* Problem requirements:
What lines below contain the string "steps"? List them all.

* Supplied information:

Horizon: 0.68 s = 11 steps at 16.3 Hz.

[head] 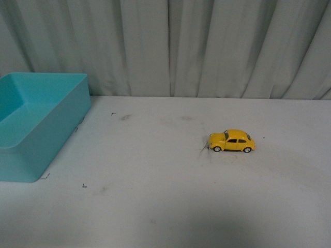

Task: Wind up and store yellow beetle toy

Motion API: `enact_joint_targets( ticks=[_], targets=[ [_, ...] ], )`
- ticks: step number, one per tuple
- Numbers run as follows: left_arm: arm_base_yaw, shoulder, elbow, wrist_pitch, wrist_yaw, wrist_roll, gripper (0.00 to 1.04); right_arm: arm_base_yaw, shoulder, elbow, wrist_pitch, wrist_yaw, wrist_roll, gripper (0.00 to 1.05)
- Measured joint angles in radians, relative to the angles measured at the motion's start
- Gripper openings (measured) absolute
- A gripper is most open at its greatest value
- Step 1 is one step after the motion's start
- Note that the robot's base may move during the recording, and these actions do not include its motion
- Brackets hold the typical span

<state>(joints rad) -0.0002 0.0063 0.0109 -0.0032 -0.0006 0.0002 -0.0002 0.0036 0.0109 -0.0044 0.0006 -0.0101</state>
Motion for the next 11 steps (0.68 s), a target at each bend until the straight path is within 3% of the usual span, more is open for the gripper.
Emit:
enact_joint_targets(
  ticks=[11],
  targets=[
    [0.0, 0.0, 0.0, 0.0, 0.0, 0.0, 0.98, 0.0, 0.0, 0.0, 0.0, 0.0, 0.0, 0.98]
  ],
)
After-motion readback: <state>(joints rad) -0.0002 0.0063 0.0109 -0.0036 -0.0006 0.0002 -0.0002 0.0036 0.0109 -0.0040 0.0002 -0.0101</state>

* Problem solution:
Horizon: 0.68 s = 11 steps at 16.3 Hz.
Motion for the next 11 steps (0.68 s), a target at each bend until the straight path is within 3% of the usual span, more is open for the gripper.

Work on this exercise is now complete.